Would a sip library help me more with my problem ?
Thanks in advance
I think something like this could work
char * tch;
char * saved;
tch = strtok (payload,"<>;\n\"");
while (tch != NULL)
{
int savenext = 0;
if (strncmp(tch, "From",4)==0)
{
tch = strtok (NULL, "<>;\n\"");
saved = tch;
printf (" SIP From: %s \n", saved);
}
else if (strncmp(tch, "Contact",7)==0)
{
tch = strtok (NULL, "<>;\n\"");
saved = tch;
printf (" SIP Cont: %s \n", saved);
}
if (strncmp(tch, "Authorization",13)==0)
{
tch = strtok (NULL, "<>;\n\"");
saved = tch;
printf (" SIP User: %s \n", saved);
Echoing the comment provided by Rup, I too would recommend using a library as all the heavy lifting has been done for you and you can spend more time focusing on what you are attempting to accomplish with the parsed information.
The GNU oSIP library may be a good place to start.
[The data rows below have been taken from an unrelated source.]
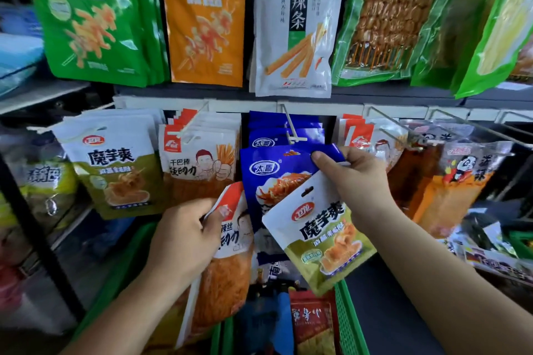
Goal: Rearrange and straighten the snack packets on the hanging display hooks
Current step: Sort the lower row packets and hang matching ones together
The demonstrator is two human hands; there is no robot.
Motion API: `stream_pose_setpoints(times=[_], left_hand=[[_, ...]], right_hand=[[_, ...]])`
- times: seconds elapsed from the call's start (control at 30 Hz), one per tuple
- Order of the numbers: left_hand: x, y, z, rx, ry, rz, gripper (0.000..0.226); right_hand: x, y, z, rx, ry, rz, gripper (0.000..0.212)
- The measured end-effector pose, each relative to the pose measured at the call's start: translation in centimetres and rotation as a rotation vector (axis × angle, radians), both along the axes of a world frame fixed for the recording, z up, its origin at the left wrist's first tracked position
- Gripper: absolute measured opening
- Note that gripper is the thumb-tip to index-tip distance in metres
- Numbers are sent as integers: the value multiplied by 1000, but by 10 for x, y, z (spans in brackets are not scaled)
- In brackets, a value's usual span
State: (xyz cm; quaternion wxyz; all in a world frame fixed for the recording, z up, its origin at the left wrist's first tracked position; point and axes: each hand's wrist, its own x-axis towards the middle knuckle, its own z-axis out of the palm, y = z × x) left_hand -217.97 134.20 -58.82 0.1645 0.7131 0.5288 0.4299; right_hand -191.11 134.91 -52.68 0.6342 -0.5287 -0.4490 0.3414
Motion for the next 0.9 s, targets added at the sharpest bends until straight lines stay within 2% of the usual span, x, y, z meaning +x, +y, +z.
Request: stream_pose_setpoints(times=[0.2,0.4,0.5,0.8,0.9], left_hand=[[-12,-7,5,-20,-87,46,29],[-16,-9,10,-60,-205,36,27],[-16,-11,10,-87,-219,20,18],[-13,-10,13,-94,-250,19,17],[-11,-8,14,-86,-252,38,19]], right_hand=[[-11,11,2,23,27,-17,10],[-17,12,2,45,91,-31,13],[-24,15,1,34,98,-33,12],[-26,18,-2,83,34,-63,10],[-18,19,-4,108,70,-101,13]])
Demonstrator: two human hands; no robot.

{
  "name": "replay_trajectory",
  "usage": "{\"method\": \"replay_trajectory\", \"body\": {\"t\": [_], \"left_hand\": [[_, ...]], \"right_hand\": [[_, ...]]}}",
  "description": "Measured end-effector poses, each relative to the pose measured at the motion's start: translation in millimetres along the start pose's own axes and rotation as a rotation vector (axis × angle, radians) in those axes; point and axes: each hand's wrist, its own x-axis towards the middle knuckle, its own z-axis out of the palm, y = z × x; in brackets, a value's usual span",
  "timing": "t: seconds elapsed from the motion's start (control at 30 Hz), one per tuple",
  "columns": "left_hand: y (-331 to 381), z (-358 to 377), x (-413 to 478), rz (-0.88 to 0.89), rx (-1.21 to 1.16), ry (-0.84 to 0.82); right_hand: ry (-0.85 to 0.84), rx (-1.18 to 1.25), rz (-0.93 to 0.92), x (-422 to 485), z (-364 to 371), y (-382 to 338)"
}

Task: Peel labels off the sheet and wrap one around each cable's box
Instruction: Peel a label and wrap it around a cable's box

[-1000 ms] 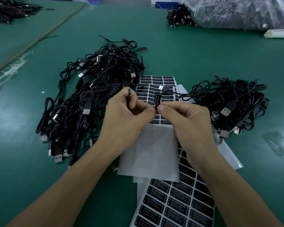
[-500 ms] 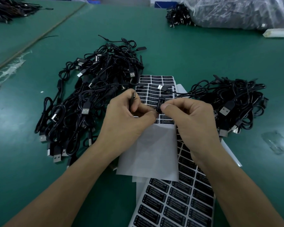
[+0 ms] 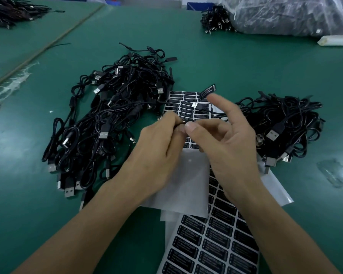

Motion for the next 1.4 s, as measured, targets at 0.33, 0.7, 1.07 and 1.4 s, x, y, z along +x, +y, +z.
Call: {"method": "replay_trajectory", "body": {"t": [0.33,0.7,1.07,1.4], "left_hand": [[-4,-5,0,0.007,0.146,0.068],[-7,-3,2,-0.092,0.003,0.163],[-5,1,1,-0.080,-0.065,0.101],[-6,0,1,-0.101,-0.112,0.050]], "right_hand": [[0.092,0.048,-0.036,4,-7,-4],[0.188,0.159,0.062,4,-2,1],[0.106,0.279,0.248,4,3,4],[0.108,0.238,0.175,3,2,8]]}}
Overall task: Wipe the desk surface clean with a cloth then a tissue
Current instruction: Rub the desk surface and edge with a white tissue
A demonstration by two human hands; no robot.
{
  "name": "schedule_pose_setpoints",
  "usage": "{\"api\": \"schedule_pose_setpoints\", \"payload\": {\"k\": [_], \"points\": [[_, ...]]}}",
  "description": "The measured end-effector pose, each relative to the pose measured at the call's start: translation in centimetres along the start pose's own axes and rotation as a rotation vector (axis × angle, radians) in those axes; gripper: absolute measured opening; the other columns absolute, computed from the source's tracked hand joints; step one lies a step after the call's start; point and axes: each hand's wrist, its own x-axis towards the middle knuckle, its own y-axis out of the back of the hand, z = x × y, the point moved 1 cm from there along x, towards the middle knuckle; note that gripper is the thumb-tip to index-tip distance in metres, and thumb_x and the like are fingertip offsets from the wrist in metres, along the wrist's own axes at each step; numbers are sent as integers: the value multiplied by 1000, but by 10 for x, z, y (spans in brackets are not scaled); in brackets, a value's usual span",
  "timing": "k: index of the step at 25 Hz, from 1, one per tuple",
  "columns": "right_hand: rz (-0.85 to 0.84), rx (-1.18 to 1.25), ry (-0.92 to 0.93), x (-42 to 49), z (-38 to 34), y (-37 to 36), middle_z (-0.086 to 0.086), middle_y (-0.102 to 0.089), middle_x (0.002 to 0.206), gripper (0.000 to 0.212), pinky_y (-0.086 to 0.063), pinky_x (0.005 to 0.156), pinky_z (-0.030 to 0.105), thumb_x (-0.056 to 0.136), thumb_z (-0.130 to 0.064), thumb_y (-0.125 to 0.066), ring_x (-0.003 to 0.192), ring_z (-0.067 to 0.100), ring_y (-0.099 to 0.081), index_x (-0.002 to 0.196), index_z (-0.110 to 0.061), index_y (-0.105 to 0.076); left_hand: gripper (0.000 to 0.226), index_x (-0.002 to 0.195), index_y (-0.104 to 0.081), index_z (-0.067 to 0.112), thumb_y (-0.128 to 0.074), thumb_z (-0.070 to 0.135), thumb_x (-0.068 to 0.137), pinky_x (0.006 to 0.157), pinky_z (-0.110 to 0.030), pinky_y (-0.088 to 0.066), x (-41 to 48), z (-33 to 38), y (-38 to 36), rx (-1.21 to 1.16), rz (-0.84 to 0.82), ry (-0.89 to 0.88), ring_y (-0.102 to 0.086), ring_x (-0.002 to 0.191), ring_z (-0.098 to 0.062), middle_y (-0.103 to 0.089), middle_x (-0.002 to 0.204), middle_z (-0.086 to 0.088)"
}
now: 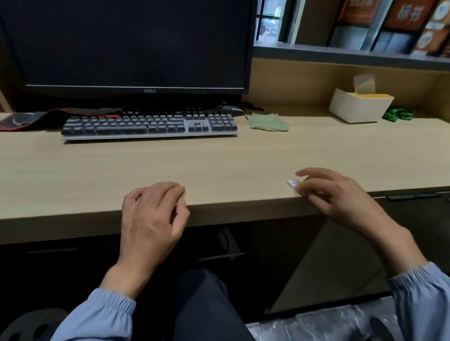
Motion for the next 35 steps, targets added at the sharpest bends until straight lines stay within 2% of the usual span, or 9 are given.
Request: {"api": "schedule_pose_setpoints", "payload": {"k": [5, 8, 11, 13, 18, 21, 25, 30, 35], "points": [[-15, -43, 14, -7, 0, -6, -4, -71, 125, 36, -58, 88, 41, 91, -6, -68, 115, 20, -67, 122, -23, -72, 23, 113, -76, 14, -58, 20, 101, 98, -44, -43, -2, -1, -3, 19, 35, -16, -71, 108, -19, -74, 118, 2], [-25, -45, -39, -10, 1, -5, 1, -71, 126, 48, -55, 97, 40, 88, 1, -69, 117, 22, -67, 128, -23, -71, 22, 113, -76, 14, -59, 20, 101, 98, -43, -42, -3, -1, -4, 33, 41, -24, -71, 107, -19, -74, 118, 2], [-20, -29, -119, -12, 1, -1, -2, -70, 127, 46, -41, 107, 17, 87, 2, -69, 120, 17, -65, 126, -23, -72, 22, 113, -76, 14, -58, 21, 102, 99, -44, -42, -3, -1, -3, 33, 37, -24, -71, 107, -20, -74, 119, 2], [36, -2, -169, -16, -3, 1, -4, -69, 129, 43, -32, 106, 6, 89, 3, -68, 122, 13, -62, 125, -20, -73, 23, 115, -76, 14, -58, 21, 102, 100, -44, -42, -3, 0, -2, 25, 28, -24, -71, 108, -20, -74, 120, 2], [74, -64, -257, -23, -18, -8, -1, -68, 130, 44, -48, 104, 38, 91, 3, -61, 123, 21, -62, 128, -19, -70, 24, 117, -75, 8, -60, 18, 100, 104, -42, -43, -7, -7, 5, -56, -23, -30, -68, 114, -25, -71, 122, -5], [80, -123, -269, -21, -21, -14, 1, -68, 132, 45, -29, 110, 20, 87, 6, -65, 127, 23, -61, 126, -15, -71, 26, 116, -74, 4, -62, 16, 97, 103, -41, -44, -9, -13, 10, -102, -34, 1, -64, 115, -32, -68, 120, -12], [-5, -69, -182, -9, -42, -21, -5, -62, 140, 54, -18, 113, 8, 85, 1, -65, 134, 13, -54, 134, -21, -67, 28, 115, -74, 3, -65, 14, 91, 106, -45, -43, -15, -17, 14, -66, -22, 2, -63, 111, -34, -67, 117, -13], [-107, -28, 46, 8, -87, -45, -13, -51, 148, 58, -25, 118, 18, 88, -12, -61, 140, 2, -42, 144, -29, -57, 35, 119, -73, 4, -65, 10, 85, 109, -47, -40, -23, -20, 15, 1, -11, 33, -62, 113, -32, -67, 120, -13], [-75, -63, -218, 4, -40, -23, -13, -50, 150, 60, -19, 120, 20, 90, -12, -61, 143, 2, -38, 146, -32, -53, 40, 121, -72, 4, -64, 7, 81, 111, -46, -38, -24, -19, 14, 22, -5, 36, -59, 114, -29, -67, 122, -13]]}}
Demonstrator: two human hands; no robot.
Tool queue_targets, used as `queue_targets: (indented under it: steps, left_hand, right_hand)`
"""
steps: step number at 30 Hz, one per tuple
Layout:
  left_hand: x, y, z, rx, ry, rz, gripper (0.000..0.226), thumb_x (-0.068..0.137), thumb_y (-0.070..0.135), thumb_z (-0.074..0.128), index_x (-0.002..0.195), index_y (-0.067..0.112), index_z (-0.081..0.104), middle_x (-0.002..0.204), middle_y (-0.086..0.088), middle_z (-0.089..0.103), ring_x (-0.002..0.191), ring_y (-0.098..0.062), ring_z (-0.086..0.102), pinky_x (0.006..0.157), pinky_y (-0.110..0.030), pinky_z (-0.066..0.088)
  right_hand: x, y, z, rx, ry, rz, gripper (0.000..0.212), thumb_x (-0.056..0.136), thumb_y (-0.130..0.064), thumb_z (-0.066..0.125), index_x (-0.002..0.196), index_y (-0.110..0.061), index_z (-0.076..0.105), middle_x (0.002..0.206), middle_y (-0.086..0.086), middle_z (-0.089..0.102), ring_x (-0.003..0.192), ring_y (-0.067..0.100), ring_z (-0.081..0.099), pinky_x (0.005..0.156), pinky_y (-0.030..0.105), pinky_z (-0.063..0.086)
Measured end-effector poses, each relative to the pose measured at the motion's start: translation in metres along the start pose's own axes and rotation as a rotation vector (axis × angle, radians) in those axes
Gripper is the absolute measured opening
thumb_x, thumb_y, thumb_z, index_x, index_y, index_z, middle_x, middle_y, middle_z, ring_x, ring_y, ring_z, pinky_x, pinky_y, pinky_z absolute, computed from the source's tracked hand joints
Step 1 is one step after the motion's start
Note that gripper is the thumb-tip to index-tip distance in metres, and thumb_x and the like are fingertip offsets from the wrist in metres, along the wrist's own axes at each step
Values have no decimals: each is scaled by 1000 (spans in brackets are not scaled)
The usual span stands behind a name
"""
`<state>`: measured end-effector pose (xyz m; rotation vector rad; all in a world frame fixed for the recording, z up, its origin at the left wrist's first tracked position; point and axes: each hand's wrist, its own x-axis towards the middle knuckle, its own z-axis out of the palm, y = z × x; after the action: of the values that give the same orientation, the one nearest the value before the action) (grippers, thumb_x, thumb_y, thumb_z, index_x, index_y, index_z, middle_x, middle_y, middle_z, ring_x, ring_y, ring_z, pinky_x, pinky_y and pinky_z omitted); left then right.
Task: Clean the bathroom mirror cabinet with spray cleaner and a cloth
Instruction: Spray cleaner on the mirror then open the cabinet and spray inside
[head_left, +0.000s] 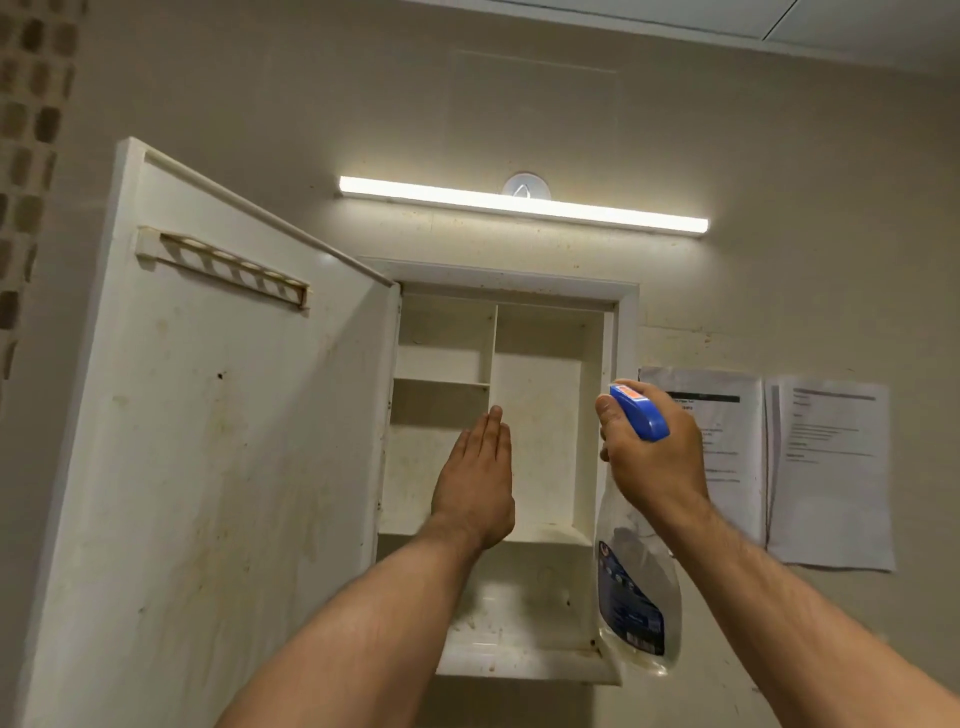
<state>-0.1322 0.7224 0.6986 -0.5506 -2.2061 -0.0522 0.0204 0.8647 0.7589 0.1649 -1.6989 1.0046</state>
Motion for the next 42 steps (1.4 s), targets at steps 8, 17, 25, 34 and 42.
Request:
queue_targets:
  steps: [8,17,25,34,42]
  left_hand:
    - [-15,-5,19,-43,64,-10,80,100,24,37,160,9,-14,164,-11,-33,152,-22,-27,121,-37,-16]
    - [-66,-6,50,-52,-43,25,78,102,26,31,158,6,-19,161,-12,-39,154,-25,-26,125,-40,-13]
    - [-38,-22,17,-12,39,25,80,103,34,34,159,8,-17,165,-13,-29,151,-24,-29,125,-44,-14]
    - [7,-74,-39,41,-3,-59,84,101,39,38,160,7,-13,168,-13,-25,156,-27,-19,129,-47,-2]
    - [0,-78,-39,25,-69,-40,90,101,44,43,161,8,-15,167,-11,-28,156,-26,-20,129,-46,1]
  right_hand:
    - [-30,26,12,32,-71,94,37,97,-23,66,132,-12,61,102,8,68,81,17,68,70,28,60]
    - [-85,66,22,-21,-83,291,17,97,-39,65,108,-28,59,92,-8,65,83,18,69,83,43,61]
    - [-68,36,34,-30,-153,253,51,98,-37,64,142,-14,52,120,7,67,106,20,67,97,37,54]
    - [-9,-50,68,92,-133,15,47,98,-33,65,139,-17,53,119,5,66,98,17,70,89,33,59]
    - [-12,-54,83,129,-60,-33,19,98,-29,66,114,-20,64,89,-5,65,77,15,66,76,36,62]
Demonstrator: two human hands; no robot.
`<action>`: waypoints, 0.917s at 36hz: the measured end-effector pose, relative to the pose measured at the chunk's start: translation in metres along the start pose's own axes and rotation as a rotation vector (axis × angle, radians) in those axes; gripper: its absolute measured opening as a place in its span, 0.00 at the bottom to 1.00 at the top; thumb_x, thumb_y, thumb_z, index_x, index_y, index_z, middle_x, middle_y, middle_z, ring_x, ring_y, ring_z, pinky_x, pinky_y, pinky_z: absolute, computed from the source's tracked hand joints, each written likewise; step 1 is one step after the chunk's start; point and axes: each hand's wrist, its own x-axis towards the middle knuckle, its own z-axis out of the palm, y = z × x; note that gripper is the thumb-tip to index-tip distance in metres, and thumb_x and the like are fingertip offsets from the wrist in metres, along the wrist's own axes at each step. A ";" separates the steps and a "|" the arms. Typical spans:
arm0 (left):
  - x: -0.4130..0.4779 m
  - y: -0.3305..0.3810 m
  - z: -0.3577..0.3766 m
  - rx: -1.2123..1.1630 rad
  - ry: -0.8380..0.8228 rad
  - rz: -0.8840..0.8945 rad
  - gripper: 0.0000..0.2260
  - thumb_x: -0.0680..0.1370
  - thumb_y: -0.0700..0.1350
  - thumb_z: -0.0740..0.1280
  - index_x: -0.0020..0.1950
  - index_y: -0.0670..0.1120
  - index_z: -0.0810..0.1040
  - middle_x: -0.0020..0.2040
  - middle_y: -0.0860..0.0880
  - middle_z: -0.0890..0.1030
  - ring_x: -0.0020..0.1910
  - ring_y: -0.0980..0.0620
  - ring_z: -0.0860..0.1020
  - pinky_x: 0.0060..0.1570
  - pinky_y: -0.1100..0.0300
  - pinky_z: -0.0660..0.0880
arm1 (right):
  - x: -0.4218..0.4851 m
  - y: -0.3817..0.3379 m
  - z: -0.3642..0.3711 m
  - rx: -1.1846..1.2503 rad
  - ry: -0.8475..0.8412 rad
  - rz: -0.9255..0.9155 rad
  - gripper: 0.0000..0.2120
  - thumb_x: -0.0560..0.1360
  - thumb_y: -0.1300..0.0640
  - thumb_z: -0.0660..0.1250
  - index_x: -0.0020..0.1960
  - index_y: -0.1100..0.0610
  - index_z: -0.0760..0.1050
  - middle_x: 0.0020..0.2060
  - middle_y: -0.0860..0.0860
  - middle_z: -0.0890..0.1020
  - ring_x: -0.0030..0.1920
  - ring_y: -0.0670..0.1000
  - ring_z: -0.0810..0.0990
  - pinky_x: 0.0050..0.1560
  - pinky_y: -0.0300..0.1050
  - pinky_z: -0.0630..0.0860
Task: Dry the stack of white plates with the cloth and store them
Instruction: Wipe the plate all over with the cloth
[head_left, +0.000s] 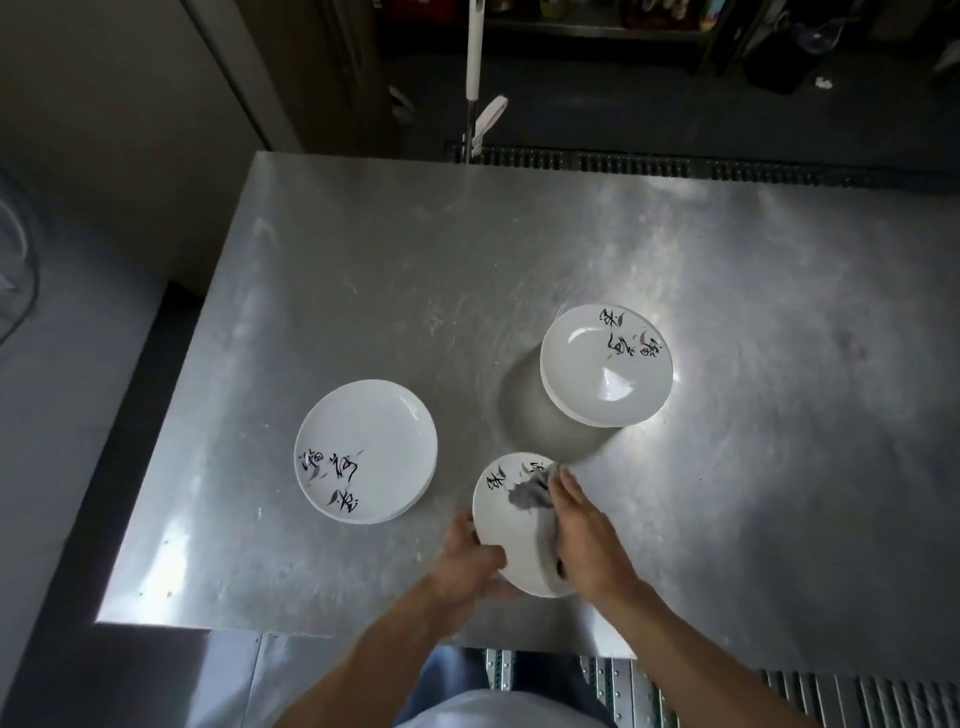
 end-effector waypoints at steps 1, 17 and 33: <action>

From the online documentation:
SIP parser:
==========
The initial feature implemented in
osip is a SIP parser. There is not
much to say about it: it is capable of
parsing and reformating SIP requests
and answers.
The details of the parsing tools
available are listed below:
1 SIP request/answer
2 SIP uri
3 specific headers
4 Via
5 CSeq
6 Call-ID
7 To, From, Route, Record-Route...
8 Authentication related headers
9 Content related headers
10 Accept related headers
11 ...
12 Generic header
13 Attachement parser (should support mime)
14 SDP parser
Use a parser if you possibly can. SIP syntax has a grammar so complex that many ABNF parsers can't handle the RFC 3261 ABNF. If you're still thinking writing it yourself is a good idea, you should get familiar with RFC 4475, the SIP torture tests because you should use them if this is going to interact with other systems, and because it will show you why it's so hard to get right.
Read each line and search for each of your substrings ('From:', 'Contact:', 'username') using strstr().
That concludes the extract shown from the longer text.